Aim: Rise of utopian socialism, and later on a multi-national USA. Might have overegged the latter, tho.


First Party System (1789-1830) - "Hamilton vs. Jefferson"
The era that got party politics starting.
Federalist: Party of big business and big government. The two go together well.
Republican: Party of agrarianism and small government. Liberty or death!

01: George Washington (Independent) 1789-1797
1789: unopposed
1792: unopposed

02: Jonathan Trumbull (Federalist) 1797-1798*
1796: def. Albert Gallatin (Republican)
John Jay (Federalist) 1798-1799 [acting]
03: John Jay (Federalist) 1799-1803
1798: def. Thomas Jefferson (Republican)
04: Pierce Butler (Republican) 1803-1811
1802: def. Charles C. Pinckney (Federalist)
1806: def. John Adams (Federalist)

05: John Brooks (Federalist) 1811-1819
1810: def. John Breckinridge (Republican)
1814: def. John Breckinridge (Republican)
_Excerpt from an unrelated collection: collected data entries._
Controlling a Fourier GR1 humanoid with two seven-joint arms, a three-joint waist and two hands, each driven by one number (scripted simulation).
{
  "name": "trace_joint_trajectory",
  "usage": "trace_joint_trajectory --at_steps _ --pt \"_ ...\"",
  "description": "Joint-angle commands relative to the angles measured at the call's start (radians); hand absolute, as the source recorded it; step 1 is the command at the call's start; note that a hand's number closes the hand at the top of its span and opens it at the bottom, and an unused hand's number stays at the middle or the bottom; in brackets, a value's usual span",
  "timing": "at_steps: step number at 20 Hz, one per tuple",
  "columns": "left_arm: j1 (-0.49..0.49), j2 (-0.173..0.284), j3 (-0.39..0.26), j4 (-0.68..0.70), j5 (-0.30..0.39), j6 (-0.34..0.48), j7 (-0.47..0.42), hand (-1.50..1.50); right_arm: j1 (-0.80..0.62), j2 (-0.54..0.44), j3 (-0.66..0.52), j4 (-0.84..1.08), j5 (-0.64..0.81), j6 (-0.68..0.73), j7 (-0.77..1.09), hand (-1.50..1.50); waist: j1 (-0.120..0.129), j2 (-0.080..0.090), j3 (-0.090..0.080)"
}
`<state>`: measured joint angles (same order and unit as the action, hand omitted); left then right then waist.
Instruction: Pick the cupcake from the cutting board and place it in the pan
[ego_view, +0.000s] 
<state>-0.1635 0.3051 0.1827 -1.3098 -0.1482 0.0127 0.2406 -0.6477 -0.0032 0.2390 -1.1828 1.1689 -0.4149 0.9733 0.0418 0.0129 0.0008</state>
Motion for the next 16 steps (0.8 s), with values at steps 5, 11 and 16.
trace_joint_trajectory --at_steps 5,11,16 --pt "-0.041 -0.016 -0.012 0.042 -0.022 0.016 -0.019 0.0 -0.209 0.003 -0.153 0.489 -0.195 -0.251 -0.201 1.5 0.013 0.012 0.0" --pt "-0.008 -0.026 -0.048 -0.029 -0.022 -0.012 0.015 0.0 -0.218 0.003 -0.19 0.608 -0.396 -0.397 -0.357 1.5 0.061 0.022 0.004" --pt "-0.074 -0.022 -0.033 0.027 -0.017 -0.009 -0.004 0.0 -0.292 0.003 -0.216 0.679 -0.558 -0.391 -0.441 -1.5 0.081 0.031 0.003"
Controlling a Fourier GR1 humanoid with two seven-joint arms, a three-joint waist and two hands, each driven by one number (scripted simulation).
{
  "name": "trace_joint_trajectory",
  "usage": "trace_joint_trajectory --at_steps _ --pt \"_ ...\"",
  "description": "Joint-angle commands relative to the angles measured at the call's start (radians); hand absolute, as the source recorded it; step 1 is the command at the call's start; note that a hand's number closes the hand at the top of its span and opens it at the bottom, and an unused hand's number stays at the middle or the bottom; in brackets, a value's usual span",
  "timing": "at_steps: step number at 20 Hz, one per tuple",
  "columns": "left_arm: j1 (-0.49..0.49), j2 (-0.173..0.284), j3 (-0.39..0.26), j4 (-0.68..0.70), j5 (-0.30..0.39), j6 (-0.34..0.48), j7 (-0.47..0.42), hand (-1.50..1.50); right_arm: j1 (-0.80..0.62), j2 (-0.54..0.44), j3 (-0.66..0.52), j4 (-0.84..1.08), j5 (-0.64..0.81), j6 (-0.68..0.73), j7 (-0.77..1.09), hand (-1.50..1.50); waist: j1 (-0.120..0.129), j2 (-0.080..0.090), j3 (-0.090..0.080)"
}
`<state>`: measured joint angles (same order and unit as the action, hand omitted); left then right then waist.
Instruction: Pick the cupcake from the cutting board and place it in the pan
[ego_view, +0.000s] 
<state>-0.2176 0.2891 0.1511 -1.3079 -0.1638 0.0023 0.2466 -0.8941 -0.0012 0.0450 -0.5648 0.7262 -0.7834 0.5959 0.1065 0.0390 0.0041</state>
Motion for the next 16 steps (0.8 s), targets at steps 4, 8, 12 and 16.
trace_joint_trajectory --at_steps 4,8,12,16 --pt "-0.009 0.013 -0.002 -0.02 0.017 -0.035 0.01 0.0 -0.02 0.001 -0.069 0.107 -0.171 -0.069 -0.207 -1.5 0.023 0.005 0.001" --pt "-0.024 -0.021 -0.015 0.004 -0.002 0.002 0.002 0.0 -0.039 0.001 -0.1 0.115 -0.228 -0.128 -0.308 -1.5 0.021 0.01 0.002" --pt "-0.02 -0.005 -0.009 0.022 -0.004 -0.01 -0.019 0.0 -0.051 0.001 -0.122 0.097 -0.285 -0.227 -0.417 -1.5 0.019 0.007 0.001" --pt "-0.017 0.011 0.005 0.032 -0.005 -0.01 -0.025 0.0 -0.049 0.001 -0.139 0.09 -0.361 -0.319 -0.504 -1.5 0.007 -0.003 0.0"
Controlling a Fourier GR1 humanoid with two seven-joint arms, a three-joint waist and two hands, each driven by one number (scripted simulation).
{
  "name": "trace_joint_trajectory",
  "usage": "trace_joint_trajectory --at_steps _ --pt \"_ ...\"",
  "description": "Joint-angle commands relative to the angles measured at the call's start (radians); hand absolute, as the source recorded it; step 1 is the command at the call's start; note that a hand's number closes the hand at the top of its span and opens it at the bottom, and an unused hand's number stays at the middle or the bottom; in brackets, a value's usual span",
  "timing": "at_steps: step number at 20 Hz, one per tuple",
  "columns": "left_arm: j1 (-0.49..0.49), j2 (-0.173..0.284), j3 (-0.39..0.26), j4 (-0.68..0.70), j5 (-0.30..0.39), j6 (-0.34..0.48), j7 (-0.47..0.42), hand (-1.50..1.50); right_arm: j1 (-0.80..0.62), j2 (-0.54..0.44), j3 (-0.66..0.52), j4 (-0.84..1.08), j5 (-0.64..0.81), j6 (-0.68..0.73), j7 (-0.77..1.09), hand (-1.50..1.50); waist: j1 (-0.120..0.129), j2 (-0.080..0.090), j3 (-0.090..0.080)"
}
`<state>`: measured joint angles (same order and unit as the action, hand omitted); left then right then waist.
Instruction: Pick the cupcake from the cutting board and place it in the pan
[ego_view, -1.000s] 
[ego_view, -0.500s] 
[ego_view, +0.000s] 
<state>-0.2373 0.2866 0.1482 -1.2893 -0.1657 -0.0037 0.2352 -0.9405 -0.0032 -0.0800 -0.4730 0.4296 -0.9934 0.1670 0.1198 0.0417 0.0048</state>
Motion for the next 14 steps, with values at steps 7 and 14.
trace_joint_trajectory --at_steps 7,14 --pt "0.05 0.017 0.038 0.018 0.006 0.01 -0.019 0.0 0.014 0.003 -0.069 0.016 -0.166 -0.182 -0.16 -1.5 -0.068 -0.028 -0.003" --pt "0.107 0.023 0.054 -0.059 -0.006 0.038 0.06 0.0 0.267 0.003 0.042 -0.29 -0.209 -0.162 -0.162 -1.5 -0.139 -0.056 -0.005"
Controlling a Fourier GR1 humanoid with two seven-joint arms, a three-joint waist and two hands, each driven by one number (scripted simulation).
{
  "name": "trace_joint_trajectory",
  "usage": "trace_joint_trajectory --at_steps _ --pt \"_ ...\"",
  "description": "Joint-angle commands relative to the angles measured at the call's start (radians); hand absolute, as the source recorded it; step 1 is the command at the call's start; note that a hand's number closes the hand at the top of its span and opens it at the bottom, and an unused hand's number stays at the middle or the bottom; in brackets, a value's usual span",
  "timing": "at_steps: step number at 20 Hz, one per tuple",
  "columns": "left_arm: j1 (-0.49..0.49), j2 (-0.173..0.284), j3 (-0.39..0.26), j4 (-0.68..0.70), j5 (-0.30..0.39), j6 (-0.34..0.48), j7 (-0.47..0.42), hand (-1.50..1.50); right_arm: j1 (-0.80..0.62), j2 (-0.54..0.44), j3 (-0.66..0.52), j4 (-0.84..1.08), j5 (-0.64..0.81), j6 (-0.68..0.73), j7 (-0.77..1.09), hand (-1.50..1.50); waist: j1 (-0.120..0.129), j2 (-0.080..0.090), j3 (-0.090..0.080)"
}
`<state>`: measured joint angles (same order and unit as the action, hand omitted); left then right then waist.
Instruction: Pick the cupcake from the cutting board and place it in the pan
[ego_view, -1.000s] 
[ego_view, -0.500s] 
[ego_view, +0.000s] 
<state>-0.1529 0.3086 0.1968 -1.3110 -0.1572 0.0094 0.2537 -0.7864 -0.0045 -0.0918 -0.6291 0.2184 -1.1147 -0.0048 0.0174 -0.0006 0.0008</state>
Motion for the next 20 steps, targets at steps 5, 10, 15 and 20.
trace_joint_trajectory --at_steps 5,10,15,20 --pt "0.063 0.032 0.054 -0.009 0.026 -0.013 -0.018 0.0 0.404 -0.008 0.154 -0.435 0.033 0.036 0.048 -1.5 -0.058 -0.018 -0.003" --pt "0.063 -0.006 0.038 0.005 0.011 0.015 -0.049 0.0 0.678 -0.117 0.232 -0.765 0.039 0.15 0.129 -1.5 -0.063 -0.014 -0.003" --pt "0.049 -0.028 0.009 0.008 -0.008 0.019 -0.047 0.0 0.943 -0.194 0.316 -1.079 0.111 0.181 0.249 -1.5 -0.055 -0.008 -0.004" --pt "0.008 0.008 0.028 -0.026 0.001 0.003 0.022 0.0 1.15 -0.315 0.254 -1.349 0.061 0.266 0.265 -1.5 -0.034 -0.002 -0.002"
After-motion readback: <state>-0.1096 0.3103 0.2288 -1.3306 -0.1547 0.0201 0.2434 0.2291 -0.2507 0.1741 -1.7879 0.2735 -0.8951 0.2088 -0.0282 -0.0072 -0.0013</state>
06: Samuel Breck (Federalist) 1819-1823
1818: def. George Madison (Republican)
07: Joseph Kent (Republican) 1823-1830*
1822: def. Samuel Breck (Federalist)
1826: def. Harrison Gray Otis (Federalist)

Samuel L. Southard (Republican) 1830-1831 [acting]

Second Party System (1830-1850) - "Clay vs. Calhoun vs. Owen"
As the economy suffers from a particularly long slump, people ask "is there an alternative?"
Federalists: Party of big business, which are getting very concerned about slavery. Tries to be "national-harmony" and above the fray.
Republicans: Increasingly the party of John Calhoun, who drags the party to support Nullificationism to defend slavery.
Labor: Emerging out of the utopian socialist communities, this humble minor party opposed the "corrupted system".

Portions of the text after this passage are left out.